USE CASE

Leverage the Talend random data generator to spawn records onto a CUSTOMER table residing on the Netezza emulator. Additionally, leverage Talend’s Netezza specific functions for loading to Netezza.

BUSINESS CASE

Recently, a client wanted to compare some of the leading data integration tools on the market for their ability to integrate with Netezza. Coming from an Oracle solution most of their existing code was written for singleton transactions and the client needed to take advantage of MPP’s ability to bulk load and bulk transform their data sets. Since Talend’s data integration tool contains a library of Netezza specific functions they were chosen as part of the evaluation.
One challenge for the evaluation was that they did not have an existing Netezza server in house as they were still in their acquisition phase. To accomplish the evaluation of Talend’s built-in Netezza functions we utilized the virtual Netezza emulator along with version 5.6 of Talend.

PRE-REQUISITES

Software Versions and Hardware:

  • Talend Open Studio for Big Data version 5.6
  • IBM Netezza Emulator 7.1.0
  • Windows 8.1
  • Laptop with 16GB RAM and 20GB of spare SSD storage

Software Configuration
Before you begin, you will need an environment configured with the emulator and Talend.

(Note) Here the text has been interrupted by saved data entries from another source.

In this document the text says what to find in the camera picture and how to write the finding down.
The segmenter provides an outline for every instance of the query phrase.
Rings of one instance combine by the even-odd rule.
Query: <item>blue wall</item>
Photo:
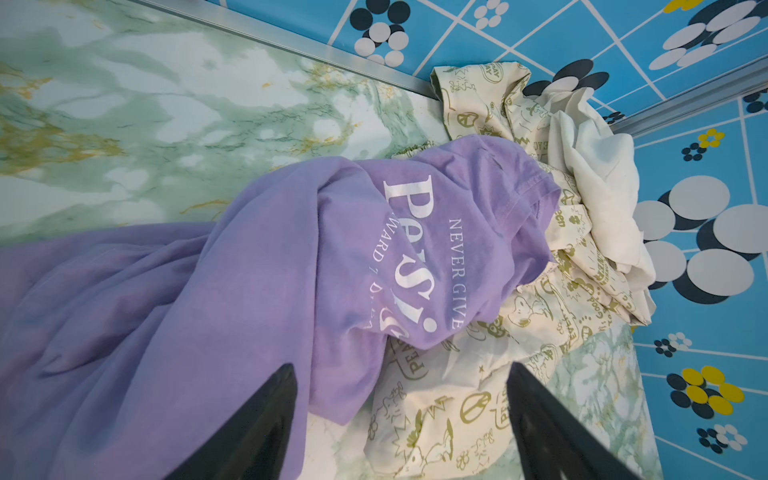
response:
[[[668,479],[766,477],[765,92],[635,139],[635,218],[667,282],[634,339]]]
[[[598,87],[595,107],[606,117],[636,113],[768,54],[768,0],[212,1],[424,79],[439,65],[520,61],[531,82],[552,81],[586,60],[563,72],[575,77],[565,83]],[[405,34],[392,45],[383,40],[398,30]]]

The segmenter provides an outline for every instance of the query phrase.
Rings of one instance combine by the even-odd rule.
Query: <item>silver metal frame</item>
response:
[[[206,0],[133,0],[136,3],[312,58],[334,67],[437,99],[428,81],[270,25]]]
[[[614,125],[613,131],[640,137],[675,121],[693,117],[714,104],[765,88],[766,84],[768,57],[762,57],[634,114]]]

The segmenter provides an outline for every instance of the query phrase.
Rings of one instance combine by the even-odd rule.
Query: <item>purple t-shirt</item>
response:
[[[215,225],[0,251],[0,477],[164,477],[289,362],[295,478],[307,411],[355,415],[384,333],[435,346],[539,275],[558,198],[517,144],[473,135],[281,168]]]

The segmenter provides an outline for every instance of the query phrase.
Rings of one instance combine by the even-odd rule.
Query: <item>green and white marble tabletop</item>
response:
[[[127,0],[0,2],[0,245],[216,220],[285,164],[447,141],[437,101]],[[549,388],[661,478],[628,327],[567,356]],[[311,415],[302,478],[375,478],[369,416]],[[516,455],[476,478],[519,478]]]

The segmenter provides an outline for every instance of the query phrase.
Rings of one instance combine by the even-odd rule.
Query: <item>pile of clothes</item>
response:
[[[377,472],[496,460],[509,364],[546,381],[614,320],[650,322],[653,270],[629,223],[631,138],[616,160],[627,140],[583,126],[589,92],[541,104],[519,93],[527,69],[494,65],[499,98],[443,90],[455,140],[410,161],[315,159],[255,180],[218,223],[0,251],[0,477],[162,478],[284,363],[299,388],[281,478],[301,471],[308,412],[345,424],[371,394]],[[545,163],[514,137],[534,104]]]

  1. Download and configure the Netezza Emulator from IBM’s site
  2. Download the Netezza JDBC driver, and copy to ${TALEND_HOME}/configuration/lib/java
  3. Download and install Talend 5.6

 

CREATE THE NETEZZA TABLE

On Netezza, create the CUSTOMERS table

  1. Start the emulator
  2. Use your favorite SQL tool to create a simple CUSTOMERS table
CREATE TABLE customers (
  custid INT
  ,custfirstname VARCHAR(50)
  ,custlastname VARCHAR(50)
  ,custage SMALLINT
  ,custstreet VARCHAR(100)
  ,custcity VARCHAR(100)
  ,custstate VARCHAR(100)
) distribute ON random;

 

TALEND DEVELOPMENT

  1. Step 1: In Talend, create a new project and job
    1. Create the project
      Create Talend project
    2. Create a new job
      Create a new job
  2. Step 2: In Talend, create a connection to Netezza
    1. Navigate to Metadata > DB Connections > Create Connection
      Create the connection
    2. Configure the connection
      2.Configure the connection
  3. Step 3: In Talend, create a data generator with tRowGenerator
    1. Drag tRowGenerator to the canvas
      Drag tRowGenerator to the canvas
    2. Create the fields that match the CUSTOMERS table in Netezza and choose the appropriate random data generator
      columns
  4. Step 4: In Talend, map the tRowGenerator to a Netezza table
    1. Bring in a tMap and tNetezzaOutput to the job
      Bring in a tMap and tNetezzaOutput to the job
    2. Configure tNetezzaOutput to point to the Netezza Customers table
      Configure tNetezzaOutput to point to the Netezza Customers table
    3. Connect tRowGenerator to tMap and tMap to tNetezzaOutput
      Connect tRowGenerator to tMap and tMap to tNetezzaOutput
    4. Configure the tMap with direct mappings
      Configure the tMap with direct mappings
    5. Validate the NetezzaCustomerGenerator job has no errors
      Validate the NetezzaCustomerGenerator job has no errors

TESTING

  1. Step 1: In Talend, run the data generator job
    1. Click the Talend run button
      Click the Talend run button

 

DATA VALIDATION

  1. Step 1: In Netezza, validate the records
    Validate the records
    Validate the records

 

SUMMARY

Utilizing Talend’s built-in Netezza functionality along with the Netezza emulator we were able to demonstrate how easy it is to develop a Talend job, point to Netezza, and load with randomly generated customer records.